In another attempt to articulate the Fukushima disaster, Kato Tsubasa’s The Lighthouses project highlights art’s power to bring communities together. Each year on 3 November, Japan’s National Culture holiday, nearly 500 people gather in the devastated Fukushima to construct a structure that resembles a local lighthouse destroyed by the tsunami. Built out of the rubble of devastated homes, the continued efforts of the artist and the local inhabitants have developed the project into a local festival of sorts.

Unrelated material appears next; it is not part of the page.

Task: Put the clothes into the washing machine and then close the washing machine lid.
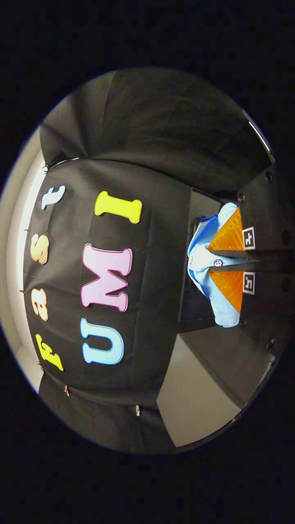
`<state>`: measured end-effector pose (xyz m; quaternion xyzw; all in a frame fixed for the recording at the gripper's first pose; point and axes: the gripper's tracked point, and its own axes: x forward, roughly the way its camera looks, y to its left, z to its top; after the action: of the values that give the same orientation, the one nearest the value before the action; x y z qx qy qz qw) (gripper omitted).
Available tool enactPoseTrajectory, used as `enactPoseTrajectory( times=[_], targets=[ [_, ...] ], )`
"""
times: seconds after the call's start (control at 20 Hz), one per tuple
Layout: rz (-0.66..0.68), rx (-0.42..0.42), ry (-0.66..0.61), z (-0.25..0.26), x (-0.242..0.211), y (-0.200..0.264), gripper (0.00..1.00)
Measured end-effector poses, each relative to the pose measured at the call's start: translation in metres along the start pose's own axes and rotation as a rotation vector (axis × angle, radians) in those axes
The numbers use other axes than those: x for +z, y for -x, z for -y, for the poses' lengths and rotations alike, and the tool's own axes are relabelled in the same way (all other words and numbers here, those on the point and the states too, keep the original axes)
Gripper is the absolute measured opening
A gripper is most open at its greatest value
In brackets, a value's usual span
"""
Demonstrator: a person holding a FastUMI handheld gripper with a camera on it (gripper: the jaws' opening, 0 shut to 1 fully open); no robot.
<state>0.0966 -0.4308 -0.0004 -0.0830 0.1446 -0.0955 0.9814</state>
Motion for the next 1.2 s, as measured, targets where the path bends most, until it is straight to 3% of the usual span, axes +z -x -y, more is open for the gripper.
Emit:
enactPoseTrajectory(
  times=[0.5, 0.75, 1.2],
  targets=[
    [-0.139, -0.028, -0.05, 0.015, -0.138, -0.058, 0.05],
    [-0.219, 0.007, 0.024, -0.001, -0.186, -0.083, 0.05],
    [-0.486, 0.019, 0.09, -0.011, -0.286, -0.102, 0.05]
  ],
)
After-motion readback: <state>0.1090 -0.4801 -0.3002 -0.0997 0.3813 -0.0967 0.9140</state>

The work presented in both sections of “Catastrophe and the Power of Art” – as well as in Mori Art Museum’s related programming and public art displays – does not simply re-present disastrous events, but affirms their eternal place in the hearts and minds of those who witnessed them and those generations responsible for building beyond them.
As Blanchot would say, the exhibition is “not the duplicate of a thing”, but rather a complex set of relations between the visible (artwork) and the invisible (memory). They never stand alone. The breadth of work at Mori Art Museum opens a greater system of visibility that displaces anxiety, redistributes documentary information and addresses catastrophe through a theoretical investigation of activist and personally-therapeutic practices.
“Catastrophe and the Power of Art” is on view from 6 October 2018 to 20 January 2019 at Mori Art Museum, 53F, Roppongi Hills Mori Tower, 6-10-1 Roppongi, Minato-ku, Tokyo.